**WHAT THIS TASK INVOLVES:** Find the line with "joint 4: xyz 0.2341" in the entries below. Repeat it, every following line, and the line with "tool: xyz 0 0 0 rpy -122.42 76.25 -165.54", exactly and with nothing added.

**Entries taken from a collection:**

# # #

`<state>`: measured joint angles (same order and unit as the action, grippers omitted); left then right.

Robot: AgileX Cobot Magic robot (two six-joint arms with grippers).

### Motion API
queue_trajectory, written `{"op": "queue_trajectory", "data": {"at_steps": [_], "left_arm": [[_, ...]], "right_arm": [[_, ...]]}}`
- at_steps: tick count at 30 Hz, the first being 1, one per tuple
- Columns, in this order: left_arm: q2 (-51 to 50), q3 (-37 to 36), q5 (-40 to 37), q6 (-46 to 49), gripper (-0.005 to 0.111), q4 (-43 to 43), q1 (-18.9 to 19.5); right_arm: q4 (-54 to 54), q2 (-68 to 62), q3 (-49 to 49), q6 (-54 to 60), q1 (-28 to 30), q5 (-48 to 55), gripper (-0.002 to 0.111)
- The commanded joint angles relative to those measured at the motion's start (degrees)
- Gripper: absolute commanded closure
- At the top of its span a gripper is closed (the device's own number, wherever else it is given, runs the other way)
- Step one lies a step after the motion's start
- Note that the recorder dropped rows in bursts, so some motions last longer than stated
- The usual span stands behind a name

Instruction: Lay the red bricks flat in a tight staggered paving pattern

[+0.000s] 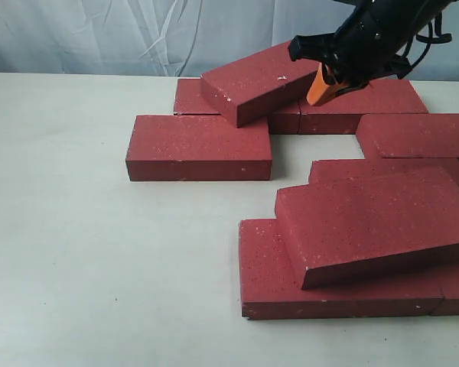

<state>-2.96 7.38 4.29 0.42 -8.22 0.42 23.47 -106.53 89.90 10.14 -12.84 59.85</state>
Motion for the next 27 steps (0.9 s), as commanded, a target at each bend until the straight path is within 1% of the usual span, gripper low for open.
{"op": "queue_trajectory", "data": {"at_steps": [1,4,7,9,10,12,15,19,24,27], "left_arm": [[-8.6,7.7,-5.9,0.7,0.107,3.8,0.0],[-16.1,12.6,-8.9,0.7,0.107,6.2,0.0],[-23.9,16.2,-9.2,1.1,0.107,7.1,0.0],[-27.5,17.2,-7.5,1.1,0.107,8.2,0.0],[-29.2,17.2,-5.3,1.1,0.107,8.5,0.0],[-31.3,17.2,-3.1,1.2,0.107,9.3,0.0],[-33.4,17.1,-3.3,1.1,0.107,9.1,0.0],[-34.5,17.0,-6.8,1.0,0.107,9.0,0.0],[-37.9,17.8,-9.2,-0.4,0.107,8.9,0.0],[-41.6,20.5,-14.3,-0.4,0.107,8.2,0.0]], "right_arm": [[0.3,1.2,-0.1,0.1,0.4,0.6,0.109],[-0.1,1.4,-0.1,0.1,0.4,1.1,0.109],[0.1,1.8,-0.1,0.2,0.4,0.9,0.109],[0.5,1.8,-0.1,0.2,0.4,0.1,0.109],[0.5,1.8,-0.1,0.2,0.4,-0.3,0.109],[0.8,1.8,-0.1,0.2,0.4,-0.5,0.109],[0.8,1.8,-0.1,0.2,0.4,-0.5,0.109],[-1.2,1.9,-0.1,0.2,0.4,-0.4,0.109],[-3.9,1.9,-0.1,0.2,0.4,-0.5,0.109],[-3.9,1.9,-0.1,0.2,0.4,-0.4,0.109]]}}
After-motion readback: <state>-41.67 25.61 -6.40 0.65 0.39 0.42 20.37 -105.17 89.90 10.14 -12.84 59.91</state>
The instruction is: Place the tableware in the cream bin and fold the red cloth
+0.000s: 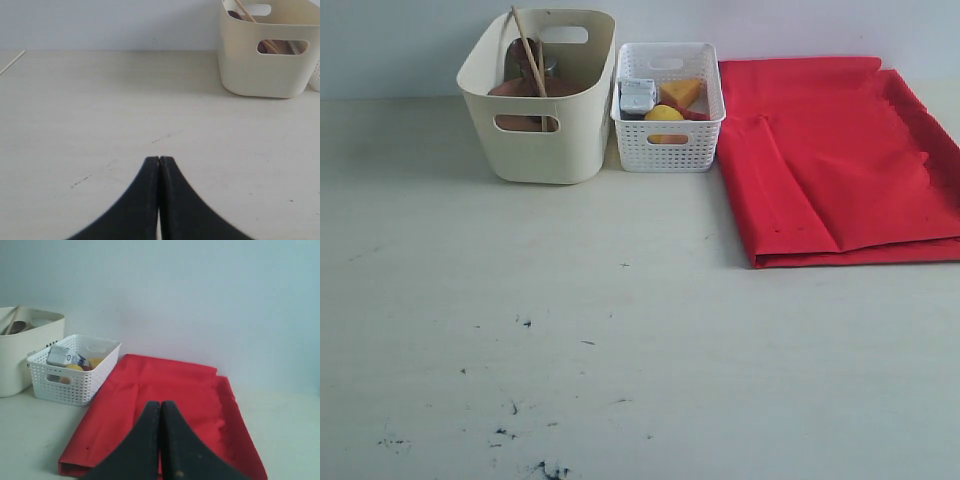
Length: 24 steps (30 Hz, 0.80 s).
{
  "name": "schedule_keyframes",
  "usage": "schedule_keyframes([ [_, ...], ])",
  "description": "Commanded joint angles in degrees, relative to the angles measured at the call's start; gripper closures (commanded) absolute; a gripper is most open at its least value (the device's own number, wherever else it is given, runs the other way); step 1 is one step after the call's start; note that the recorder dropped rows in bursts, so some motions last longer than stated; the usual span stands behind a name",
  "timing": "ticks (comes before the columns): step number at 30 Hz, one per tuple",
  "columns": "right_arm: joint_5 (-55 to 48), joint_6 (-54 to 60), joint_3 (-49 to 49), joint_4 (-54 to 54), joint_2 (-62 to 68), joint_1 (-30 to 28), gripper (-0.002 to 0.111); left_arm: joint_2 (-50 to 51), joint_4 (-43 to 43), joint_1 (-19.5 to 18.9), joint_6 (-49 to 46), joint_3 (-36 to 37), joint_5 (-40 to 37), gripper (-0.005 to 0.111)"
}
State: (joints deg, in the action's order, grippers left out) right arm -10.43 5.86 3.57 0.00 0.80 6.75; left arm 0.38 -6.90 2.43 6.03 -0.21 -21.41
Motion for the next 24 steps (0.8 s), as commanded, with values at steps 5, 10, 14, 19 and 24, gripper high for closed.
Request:
schedule_keyframes([
  [5,-2.1,-4.0,-3.6,-0.8,-0.8,-1.6,0.108,-0.4,0.0,-0.2,0.3,0.2,0.7,0.107],
  [10,-4.4,-4.6,-3.6,-0.8,-0.8,-1.6,0.108,-0.4,0.0,-0.2,0.3,0.2,0.7,0.107],
  [14,-4.3,-4.6,-3.6,0.0,-0.8,-1.6,0.108,-0.4,0.0,-0.2,0.3,0.2,0.7,0.107],
  [19,-4.3,-4.6,-3.6,0.0,-0.8,-1.6,0.108,-0.4,0.0,-0.2,0.3,0.2,0.7,0.107],
  [24,-4.3,-4.6,-3.6,0.0,-0.8,-1.6,0.108,-0.4,0.0,-0.2,0.3,0.2,0.7,0.107],
])
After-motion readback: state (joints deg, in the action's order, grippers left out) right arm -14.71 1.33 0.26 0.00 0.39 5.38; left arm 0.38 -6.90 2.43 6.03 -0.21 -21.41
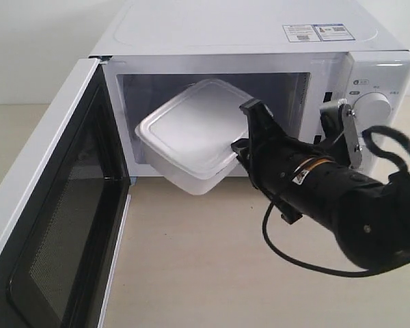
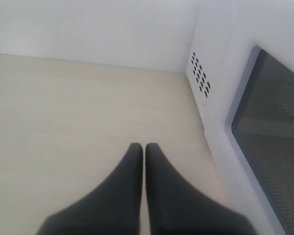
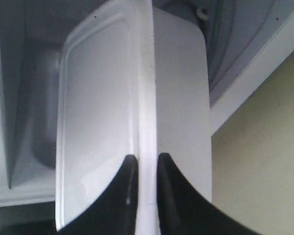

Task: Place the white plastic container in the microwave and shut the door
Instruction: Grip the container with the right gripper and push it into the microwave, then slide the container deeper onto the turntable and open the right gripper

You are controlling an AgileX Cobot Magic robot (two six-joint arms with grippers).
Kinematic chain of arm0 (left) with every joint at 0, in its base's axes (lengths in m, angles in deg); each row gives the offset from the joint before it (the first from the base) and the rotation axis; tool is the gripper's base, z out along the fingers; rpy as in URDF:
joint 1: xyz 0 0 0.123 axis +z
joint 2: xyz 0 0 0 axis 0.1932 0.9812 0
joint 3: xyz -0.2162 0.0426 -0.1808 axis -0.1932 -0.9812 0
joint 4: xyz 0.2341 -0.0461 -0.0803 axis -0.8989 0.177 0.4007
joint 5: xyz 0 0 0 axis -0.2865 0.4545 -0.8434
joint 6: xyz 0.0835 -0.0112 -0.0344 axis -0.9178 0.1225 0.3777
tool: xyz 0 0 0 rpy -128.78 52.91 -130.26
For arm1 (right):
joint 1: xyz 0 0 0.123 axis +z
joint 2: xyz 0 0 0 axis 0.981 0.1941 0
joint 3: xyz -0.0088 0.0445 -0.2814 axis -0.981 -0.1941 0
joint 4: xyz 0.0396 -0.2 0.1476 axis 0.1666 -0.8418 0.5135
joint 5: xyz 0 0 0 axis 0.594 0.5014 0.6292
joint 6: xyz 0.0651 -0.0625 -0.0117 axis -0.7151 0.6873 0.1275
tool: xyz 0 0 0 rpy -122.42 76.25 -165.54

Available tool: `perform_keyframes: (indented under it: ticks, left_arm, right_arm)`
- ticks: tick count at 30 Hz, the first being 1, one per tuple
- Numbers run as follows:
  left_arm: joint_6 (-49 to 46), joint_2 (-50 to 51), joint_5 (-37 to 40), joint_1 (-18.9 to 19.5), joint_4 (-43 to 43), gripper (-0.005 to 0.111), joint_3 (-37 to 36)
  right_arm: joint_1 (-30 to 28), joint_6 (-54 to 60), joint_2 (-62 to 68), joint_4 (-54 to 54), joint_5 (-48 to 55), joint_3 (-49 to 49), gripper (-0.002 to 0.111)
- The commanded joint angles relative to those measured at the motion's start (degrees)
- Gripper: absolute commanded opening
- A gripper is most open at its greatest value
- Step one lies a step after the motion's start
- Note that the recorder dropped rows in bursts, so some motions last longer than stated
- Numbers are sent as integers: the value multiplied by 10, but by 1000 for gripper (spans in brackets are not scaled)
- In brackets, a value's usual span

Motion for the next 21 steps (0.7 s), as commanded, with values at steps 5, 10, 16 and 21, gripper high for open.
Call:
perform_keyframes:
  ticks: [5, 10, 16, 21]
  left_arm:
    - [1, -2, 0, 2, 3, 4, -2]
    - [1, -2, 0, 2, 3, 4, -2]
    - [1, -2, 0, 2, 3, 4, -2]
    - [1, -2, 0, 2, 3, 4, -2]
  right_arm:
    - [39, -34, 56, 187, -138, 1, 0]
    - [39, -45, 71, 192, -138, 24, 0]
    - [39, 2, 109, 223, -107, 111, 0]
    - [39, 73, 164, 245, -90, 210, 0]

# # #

**RESPONSE AREA:**
joint 4: xyz 0.2341 -0.0461 -0.0803 axis -0.8989 0.177 0.4007
joint 5: xyz 0 0 0 axis -0.2865 0.4545 -0.8434
joint 6: xyz 0.0835 -0.0112 -0.0344 axis -0.9178 0.1225 0.3777
tool: xyz 0 0 0 rpy -128.78 52.91 -130.26
For arm1 (right):
joint 1: xyz 0 0 0.123 axis +z
joint 2: xyz 0 0 0 axis 0.981 0.1941 0
joint 3: xyz -0.0088 0.0445 -0.2814 axis -0.981 -0.1941 0
joint 4: xyz 0.0396 -0.2 0.1476 axis 0.1666 -0.8418 0.5135
joint 5: xyz 0 0 0 axis 0.594 0.5014 0.6292
joint 6: xyz 0.0651 -0.0625 -0.0117 axis -0.7151 0.6873 0.1275
tool: xyz 0 0 0 rpy -122.42 76.25 -165.54

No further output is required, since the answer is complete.